* Problem description
Restate the whole of the data below word for word, skipping the images.

* Data supplied
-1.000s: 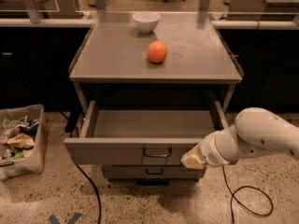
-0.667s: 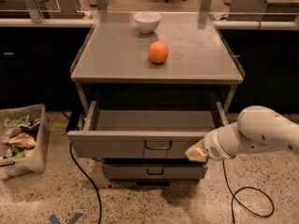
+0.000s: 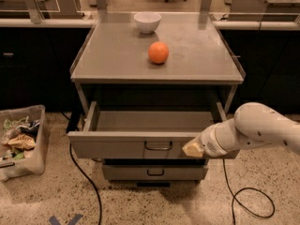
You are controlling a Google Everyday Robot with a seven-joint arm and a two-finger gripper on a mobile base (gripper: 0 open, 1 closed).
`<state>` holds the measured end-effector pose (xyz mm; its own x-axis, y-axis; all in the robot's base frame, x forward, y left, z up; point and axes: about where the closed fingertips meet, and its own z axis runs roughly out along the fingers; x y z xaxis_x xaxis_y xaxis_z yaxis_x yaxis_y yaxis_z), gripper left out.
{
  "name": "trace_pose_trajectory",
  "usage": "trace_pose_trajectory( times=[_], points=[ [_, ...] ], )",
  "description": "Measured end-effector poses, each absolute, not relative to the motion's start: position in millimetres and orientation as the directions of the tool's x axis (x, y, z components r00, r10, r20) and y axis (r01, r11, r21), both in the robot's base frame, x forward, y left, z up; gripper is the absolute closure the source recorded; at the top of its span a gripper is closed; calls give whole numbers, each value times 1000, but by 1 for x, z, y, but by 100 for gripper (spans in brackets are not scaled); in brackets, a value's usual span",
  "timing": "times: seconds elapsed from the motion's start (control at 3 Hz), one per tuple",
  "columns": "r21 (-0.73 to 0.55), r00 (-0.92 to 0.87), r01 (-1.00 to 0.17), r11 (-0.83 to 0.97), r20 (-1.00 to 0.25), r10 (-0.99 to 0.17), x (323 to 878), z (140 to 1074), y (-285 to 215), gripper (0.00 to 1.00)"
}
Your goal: Close top drawer
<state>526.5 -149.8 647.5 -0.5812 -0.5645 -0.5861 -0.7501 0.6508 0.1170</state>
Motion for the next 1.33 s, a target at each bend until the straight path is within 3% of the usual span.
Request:
trace_pose_trajectory(
  times=[1.33],
  points=[
    [74, -580, -687, 723, -654, -485, 604, 659, -163, 100]
  ],
)
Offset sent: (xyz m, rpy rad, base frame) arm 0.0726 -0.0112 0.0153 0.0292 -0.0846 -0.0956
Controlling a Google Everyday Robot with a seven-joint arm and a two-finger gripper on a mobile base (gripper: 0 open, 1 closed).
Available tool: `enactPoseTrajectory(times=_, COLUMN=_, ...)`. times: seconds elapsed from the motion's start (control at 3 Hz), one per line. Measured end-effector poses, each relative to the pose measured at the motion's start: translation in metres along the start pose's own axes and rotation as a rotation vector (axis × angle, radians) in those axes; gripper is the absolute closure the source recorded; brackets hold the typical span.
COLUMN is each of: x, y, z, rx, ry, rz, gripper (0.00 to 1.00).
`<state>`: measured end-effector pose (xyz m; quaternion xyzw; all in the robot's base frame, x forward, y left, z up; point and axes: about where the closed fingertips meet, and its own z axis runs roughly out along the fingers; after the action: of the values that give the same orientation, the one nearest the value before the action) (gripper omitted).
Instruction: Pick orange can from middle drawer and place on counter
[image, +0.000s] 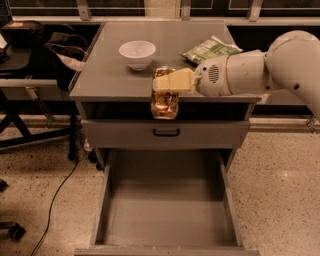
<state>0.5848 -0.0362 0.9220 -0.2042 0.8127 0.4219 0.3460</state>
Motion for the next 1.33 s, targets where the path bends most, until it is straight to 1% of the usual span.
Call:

* Answer to the exercise
-1.000s: 
-0.667s: 
+0.000s: 
You are controlling a Google Everyday Robot with a seven-joint arm and a two-finger gripper on a mobile base (gripper: 0 open, 1 closed).
`<state>` holds the measured end-effector pose (xyz mm; its own x-axis, y-axis; all in the robot's base frame, x forward, y left, z up; point and axes: about where the closed fingertips meet, and its own z axis runs roughly out along the fingers; x y z xaxis_x xaxis_y xaxis_z yaxis_x yaxis_y yaxis_z), gripper left out.
{
  "name": "trace_pose_trajectory",
  "usage": "trace_pose_trajectory( times=[_], points=[ [_, ...] ], )",
  "description": "Measured end-effector poses, each absolute, not relative to the motion's start: position in millimetres and orientation as the directions of the tool's x axis (x, y, z components r00, r10, r20) and y axis (r01, r11, r21), both in the robot's base frame, x forward, y left, z up; gripper is the absolute closure the source recorded; at the top of its span a gripper is closed; calls give whole numbers, each value times 1000, but by 1 for x, z, y, but by 100 for gripper (spans in brackets are not scaled); in brackets, a value's usual span",
  "timing": "times: seconds elapsed from the motion's start (control at 3 Hz), one per tuple",
  "columns": "r21 (-0.73 to 0.55), r00 (-0.92 to 0.87), r01 (-1.00 to 0.17), r11 (-0.83 to 0.97), r20 (-1.00 to 0.25), r10 (-0.99 to 0.17), x (323 to 878), z (140 to 1074), y (-285 to 215), gripper (0.00 to 1.00)"
}
Your goal: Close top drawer
<state>526.5 -149.8 647.5 -0.5812 -0.5645 -0.5861 -0.7501 0.6508 0.1170</state>
Motion for the next 1.33 s, a target at each bend until the straight path is within 3% of the usual span.
Request:
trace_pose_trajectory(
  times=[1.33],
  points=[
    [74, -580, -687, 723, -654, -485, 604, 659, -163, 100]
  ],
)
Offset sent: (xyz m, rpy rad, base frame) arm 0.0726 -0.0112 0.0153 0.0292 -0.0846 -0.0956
Controlling a Google Everyday Robot with a seven-joint arm and a two-finger gripper on a mobile base (gripper: 0 open, 1 closed).
Available tool: `enactPoseTrajectory(times=_, COLUMN=_, ...)`. times: seconds elapsed from the motion's start (control at 3 Hz), one per line. Measured end-effector poses, each relative to the pose measured at the motion's start: translation in metres along the start pose's own axes and rotation as a rotation vector (axis × angle, radians) in those axes; gripper is the absolute closure the source recorded; brackets hold the typical span.
COLUMN is each of: x, y, z, rx, ry, rz, gripper (0.00 to 1.00).
`<state>`: measured end-effector pose (xyz m; quaternion xyzw; all in the robot's base frame, x forward, y left, z up; point and axes: about where the closed fingertips meet, and its own z axis runs roughly out along the fingers; after the action: of the values that give the same orientation, the one nearest the value before the action) (gripper omitted).
Instruction: Pick orange can from middle drawer and place on counter
[image, +0.000s] 
<state>0.5848 -0.0362 0.9220 -0.2042 0.8127 0.4219 0.3460</state>
Motion for the next 1.33 s, targets where the path bends most, until it is straight to 1% of the usual span.
Call:

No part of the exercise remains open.